Re: kafka 0.8.1: Producer.send() can block forever when a broker is down

2014-09-17 Thread Neha Narkhede
Make sense. Please file a JIRA and attach a patch there. It will be great
to add a simple test case as well.

Thanks,
Neha

On Wed, Sep 17, 2014 at 8:25 AM, Jonathan Weeks Gmail <
jonathanbwe...@gmail.com> wrote:

>
> The issue is that even with one down broker, the rest of the cluster is
> up, but unreachable from the producer client in this case, which defeats
> the high availability characteristics of clustering.
>
> For any producer trying to use the service, it is "russian roulette"
> whether you will get meta-data back when asking for topic/partition data.
>
> The ClientUtils code rightly iterates through the broker list looking for
> the metadata in random order, but if the first broker in the list is down,
> the others are never retried in a timely manner.
>
> An example stacktrace shows the problem:
>
> default-dispatcher-3" prio=5 tid=0x7fef131c6000 nid=0x5f03 runnable
> [0x0001146d2000]
>   java.lang.Thread.State: RUNNABLE
> at sun.nio.ch.Net.connect0(Native Method)
> at sun.nio.ch.Net.connect(Net.java:465)
> at sun.nio.ch.Net.connect(Net.java:457)
> at sun.nio.ch.SocketChannelImpl.connect(SocketChannelImpl.java:670)
> - locked <0x0007ad4c1b50> (a java.lang.Object)
> - locked <0x0007ad4c1b70> (a java.lang.Object)
> - locked <0x0007ad4c1b60> (a java.lang.Object)
> at kafka.network.BlockingChannel.connect(BlockingChannel.scala:57)
> - locked <0x0007ad3f3408> (a java.lang.Object)
> at kafka.producer.SyncProducer.connect(SyncProducer.scala:141)
> at kafka.producer.SyncProducer.getOrMakeConnection(SyncProducer.scala:156)
> at
> kafka.producer.SyncProducer.kafka$producer$SyncProducer$$doSend(SyncProducer.scala:68)
> - locked <0x0007ad3de648> (a java.lang.Object)
> at kafka.producer.SyncProducer.send(SyncProducer.scala:112)
> at kafka.client.ClientUtils$.fetchTopicMetadata(ClientUtils.scala:53)
> at
> kafka.producer.BrokerPartitionInfo.updateInfo(BrokerPartitionInfo.scala:82)
> at
> kafka.producer.async.DefaultEventHandler$$anonfun$handle$1.apply$mcV$sp(DefaultEventHandler.scala:67)
> at kafka.utils.Utils$.swallow(Utils.scala:167)
> at kafka.utils.Logging$class.swallowError(Logging.scala:106)
> at kafka.utils.Utils$.swallowError(Utils.scala:46)
> at
> kafka.producer.async.DefaultEventHandler.handle(DefaultEventHandler.scala:67)
> at kafka.producer.Producer.send(Producer.scala:76)
>
> An eight minute timeout is a non-starter for a clustered (HA) service.

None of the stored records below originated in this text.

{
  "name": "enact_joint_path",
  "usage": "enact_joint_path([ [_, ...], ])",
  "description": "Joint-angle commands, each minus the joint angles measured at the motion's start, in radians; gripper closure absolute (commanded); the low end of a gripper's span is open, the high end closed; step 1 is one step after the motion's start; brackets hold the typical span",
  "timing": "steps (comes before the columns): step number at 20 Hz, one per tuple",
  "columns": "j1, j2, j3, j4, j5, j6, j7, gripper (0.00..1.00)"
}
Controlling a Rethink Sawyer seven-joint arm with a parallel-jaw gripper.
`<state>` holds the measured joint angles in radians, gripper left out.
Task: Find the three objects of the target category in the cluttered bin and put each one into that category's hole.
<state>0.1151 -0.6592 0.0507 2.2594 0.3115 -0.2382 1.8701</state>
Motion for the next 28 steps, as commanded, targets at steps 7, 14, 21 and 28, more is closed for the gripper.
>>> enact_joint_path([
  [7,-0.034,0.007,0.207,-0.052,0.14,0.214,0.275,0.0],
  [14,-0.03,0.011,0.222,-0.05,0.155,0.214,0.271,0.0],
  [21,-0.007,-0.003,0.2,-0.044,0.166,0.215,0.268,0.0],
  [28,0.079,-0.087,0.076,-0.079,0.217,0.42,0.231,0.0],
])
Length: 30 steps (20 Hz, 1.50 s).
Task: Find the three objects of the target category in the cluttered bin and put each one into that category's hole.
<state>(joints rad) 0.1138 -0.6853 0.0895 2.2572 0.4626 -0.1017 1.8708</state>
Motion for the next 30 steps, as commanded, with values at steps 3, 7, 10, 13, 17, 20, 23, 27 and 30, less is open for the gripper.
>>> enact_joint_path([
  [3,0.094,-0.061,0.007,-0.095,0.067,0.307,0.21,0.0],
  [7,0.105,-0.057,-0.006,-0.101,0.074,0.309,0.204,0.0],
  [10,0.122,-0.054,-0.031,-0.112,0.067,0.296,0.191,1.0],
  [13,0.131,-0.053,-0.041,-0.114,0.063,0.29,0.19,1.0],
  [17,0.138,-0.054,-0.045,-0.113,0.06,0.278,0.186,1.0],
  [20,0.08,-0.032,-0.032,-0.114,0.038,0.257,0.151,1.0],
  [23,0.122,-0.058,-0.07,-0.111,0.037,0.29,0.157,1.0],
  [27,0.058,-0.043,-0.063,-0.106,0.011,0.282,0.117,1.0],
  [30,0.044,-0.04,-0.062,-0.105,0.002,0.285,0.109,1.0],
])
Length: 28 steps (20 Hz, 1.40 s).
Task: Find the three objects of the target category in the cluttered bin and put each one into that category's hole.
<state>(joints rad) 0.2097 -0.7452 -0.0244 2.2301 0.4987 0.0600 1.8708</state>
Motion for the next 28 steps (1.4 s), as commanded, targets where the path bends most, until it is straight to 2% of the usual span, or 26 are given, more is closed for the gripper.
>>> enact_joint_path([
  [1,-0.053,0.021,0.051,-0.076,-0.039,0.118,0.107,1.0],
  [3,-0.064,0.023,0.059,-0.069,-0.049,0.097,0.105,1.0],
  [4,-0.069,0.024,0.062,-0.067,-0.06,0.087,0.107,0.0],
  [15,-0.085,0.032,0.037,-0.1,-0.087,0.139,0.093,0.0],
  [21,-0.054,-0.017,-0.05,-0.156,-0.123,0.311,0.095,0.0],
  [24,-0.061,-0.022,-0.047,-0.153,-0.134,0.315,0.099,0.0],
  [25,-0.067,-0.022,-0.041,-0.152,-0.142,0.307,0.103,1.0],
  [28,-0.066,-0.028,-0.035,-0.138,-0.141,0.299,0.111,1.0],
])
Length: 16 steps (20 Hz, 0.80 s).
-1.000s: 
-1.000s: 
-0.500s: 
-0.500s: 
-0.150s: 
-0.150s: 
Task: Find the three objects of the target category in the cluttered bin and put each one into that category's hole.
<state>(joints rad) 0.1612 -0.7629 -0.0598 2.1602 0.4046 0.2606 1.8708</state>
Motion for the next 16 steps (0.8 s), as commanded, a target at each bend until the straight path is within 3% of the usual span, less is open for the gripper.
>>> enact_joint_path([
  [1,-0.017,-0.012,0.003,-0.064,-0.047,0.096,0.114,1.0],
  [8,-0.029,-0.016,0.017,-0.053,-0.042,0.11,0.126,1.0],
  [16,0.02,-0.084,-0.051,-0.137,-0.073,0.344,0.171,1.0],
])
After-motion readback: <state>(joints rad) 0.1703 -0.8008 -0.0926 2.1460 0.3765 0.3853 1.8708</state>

One
> would expect the system to respect the request.timeout.ms config setting,
> which it does, unless a broker host is down and happens to be first in the
> shuffled list of brokers to try to get the metadata.
>
> I believe this bug is also exacerbated by the fact that the meta data is
> (rightly) refreshed via the topic.metadata.refresh.interval.ms config
> setting, which defaults to every 10 minutes. AFAIK, this means that if a
> single broker is down, every new producer as well as every existing
> producer has a (1/clusterSize-1) chance of either not starting or hanging
> for a minimum of 8 minutes, (assuming the tcp connection code times out),
> every 10 minutes (or whatever topic.metadata.refresh.interval.ms is set
> to), if I understand correctly.
>
> Initializing the SocketChannel in code that doesn't respect the
> request.timeout.ms setting logically defeats the spirit of the timeout
> setting as well makes as the iteration code in ClientUtils far less useful:
>
> (from fetchTopicMetadata:)
> val shuffledBrokers = Random.shuffle(brokers)
> while(i < shuffledBrokers.size && !fetchMetaDataSucceeded) {
>   val producer: SyncProducer =
> ProducerPool.createSyncProducer(producerConfig, shuffledBrokers(i))
>   info("Fetching metadata from broker %s with correlation id %d for %d
> topic(s) %s".format(shuffledBrokers(i), correlationId, topics.size, topics))
>   try {
> topicMetadataResponse = producer.send(topicMetadataRequest)
>
> Opening the connection with a timeout as Jack suggests seems far
> preferable to the current situation.
>
> Best Regards,
>
> -Jonathan
>
>
> On Sep 16, 2014, at 10:08 PM, Jun Rao  wrote:
> > Jack,
> >
> > If the broker is down, channel.connect() should throw an IOException,
> > instead of blocking forever. In your case, is the broker host down? In
> that
> > case, the connect call will likely wait for the default tcp connection
> > timeout, which is 8+ mins.
> >
> > Thanks,
> >
> > Jun
> >
> > On Tue, Sep 16, 2014 at 5:43 PM, Jack Foy  wrote:
> >
> >> We observe that when a broker is down, Producer.send() can get into a
> >> state where it will block forever, even when using the async producer.
> >>
> >> When a Producer first sends data, it fetches topic metadata from the
> >> broker cluster. To do this, it shuffles the list of hosts in the
> cluster,
> >> then iterates through the list querying each broker.
> >>
> >> For each broker in the shuffled list, the Producer creates a
> SyncProducer
> >> and invokes SyncProducer.send().
> >> SyncProducer.send() creates a BlockingChannel and invokes

Re: kafka 0.8.1: Producer.send() can block forever when a broker is down

2014-09-17 Thread Jonathan Weeks Gmail

The issue is that even with one down broker, the rest of the cluster is up, but 
unreachable from the producer client in this case, which defeats the high 
availability characteristics of clustering.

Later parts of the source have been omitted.